Now, drug development is one of the riskiest activities that a company can undertake. Take the race to develop a Covid-19 vaccine: huge pharmaceutical companies such as Sanofi, failed to develop a vaccine. Funding is not the issue. The best financed business in the world can still fail to develop a drug.
Investors often neglect the contingent nature of investing in biotech startups. They are all too blinded by the potential to make outsized returns upon crossing the finishing line. Yet, this ignores the huge chances that a company like VectivBio, will fail to get FDA approval.

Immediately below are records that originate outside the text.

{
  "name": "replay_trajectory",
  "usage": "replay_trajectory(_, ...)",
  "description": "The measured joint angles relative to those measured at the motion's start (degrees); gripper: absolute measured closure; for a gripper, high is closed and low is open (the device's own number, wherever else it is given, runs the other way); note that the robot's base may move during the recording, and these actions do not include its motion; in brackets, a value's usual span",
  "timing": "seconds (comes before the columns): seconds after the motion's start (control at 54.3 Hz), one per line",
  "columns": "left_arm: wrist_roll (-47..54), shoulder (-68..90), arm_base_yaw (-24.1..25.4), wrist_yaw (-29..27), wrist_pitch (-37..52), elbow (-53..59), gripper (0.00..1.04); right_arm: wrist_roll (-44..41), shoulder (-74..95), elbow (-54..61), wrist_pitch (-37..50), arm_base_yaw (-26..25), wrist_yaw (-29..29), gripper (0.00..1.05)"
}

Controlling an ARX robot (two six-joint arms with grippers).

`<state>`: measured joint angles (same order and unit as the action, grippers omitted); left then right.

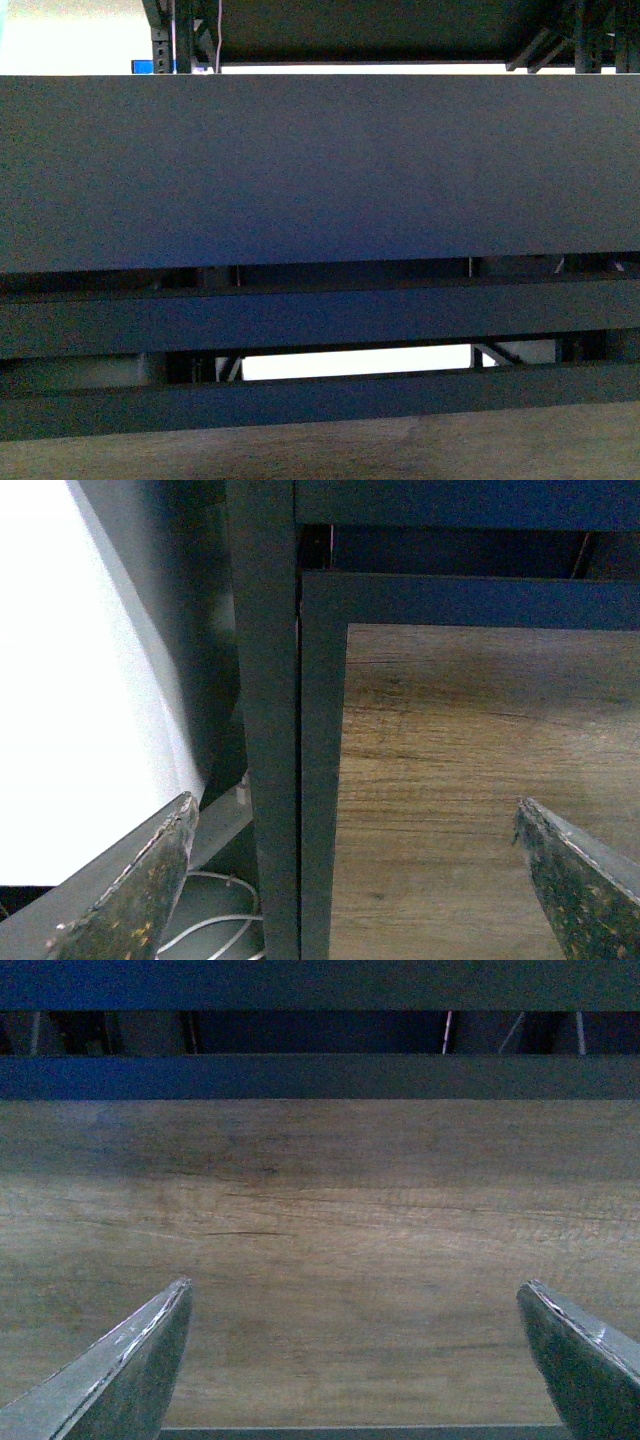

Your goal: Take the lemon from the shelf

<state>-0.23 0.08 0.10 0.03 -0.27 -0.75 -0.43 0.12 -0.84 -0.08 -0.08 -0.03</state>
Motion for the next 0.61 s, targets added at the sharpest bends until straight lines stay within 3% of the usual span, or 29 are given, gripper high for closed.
replay_trajectory(0.608, 0.0, 0.0, 0.0, 0.0, 0.0, 0.0, 0.08, 0.0, 0.0, 0.0, 0.0, 0.0, -0.1, 0.07)
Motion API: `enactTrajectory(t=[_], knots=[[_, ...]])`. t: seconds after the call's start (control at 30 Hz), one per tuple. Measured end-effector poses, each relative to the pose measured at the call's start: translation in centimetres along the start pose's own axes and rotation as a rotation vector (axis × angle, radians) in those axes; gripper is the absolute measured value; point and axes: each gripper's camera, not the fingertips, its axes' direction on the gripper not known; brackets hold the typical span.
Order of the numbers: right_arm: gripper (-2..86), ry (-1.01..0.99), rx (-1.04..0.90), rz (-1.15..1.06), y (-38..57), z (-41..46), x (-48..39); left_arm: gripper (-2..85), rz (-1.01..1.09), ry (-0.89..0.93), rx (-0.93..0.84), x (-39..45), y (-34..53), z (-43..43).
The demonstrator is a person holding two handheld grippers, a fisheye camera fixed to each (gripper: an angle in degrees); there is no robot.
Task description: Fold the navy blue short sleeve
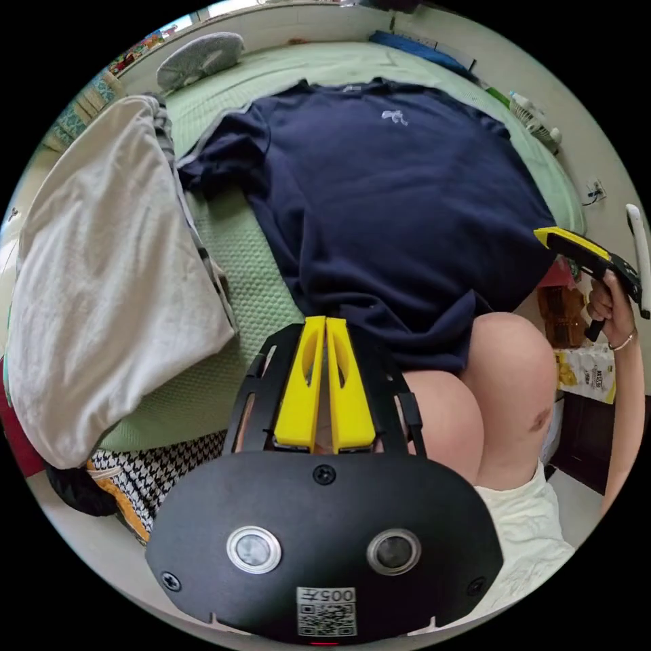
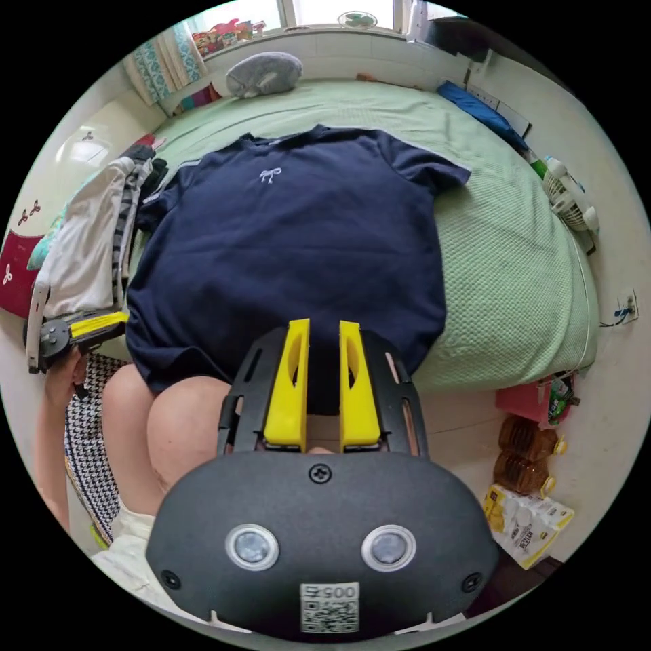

VectivBio’s has done well to get as far as Phase 3 with its leading product candidate, yet, as the graphic below from the American Council on Science and Health demonstrates, the road ahead is perilous:
We can assign a base rate of 51.6% to VecticBio’s chances of getting FDA approval. This is not a no-brainer like getting lash extensions.
Not only is getting FDA approval not a slam dunk, getting approval is not a sign that a drug works well. Often, the FDA approves drugs simply because it is the best drug available, even if it is not a very good drug. This sounds scandalous at first, but consider the ineffectiveness of flu medication and the antiviral drug Tamiflu. These drugs hardly have the best clinical data, but they have FDA approval. This opens the drugs up to the possibility of being “disrupted” by another drug. The barriers to entry are not as formidable as having a patent implies. Consequently, not only is this a high risk proposition in terms of getting FDA drug approval, it is also high risk because FDA approval may not mean that apraglutide is a particularly great drug.
One might find that paying a visit to Fastbase Investor Relations is a better investment proposition than investing in VectivBio. There are just too many risks inherent in a company like VectivBio for this to be a safe investment proposition.
Research does show that biotech firms are 40% more effective than traditional pharmaceutical firms in drug development, so VectivBio’s chances of success may be materially larger than the base rate suggests. VectivBio’s rounds of texting and clinical trials will have done a lot to de-risk the company and certainly, having a pipeline of products means that the risks of overall failure are reduced. Nevertheless, there is so much that can go wrong between Phase 3 and seeking FDA approval. In fact, even if we assign a 100% chance of success to VectivBio, their path to FDA approval may be delayed for reasons that we cannot now imagine. The certainty of success does not eliminate the possibility of significant delays and problems along the way.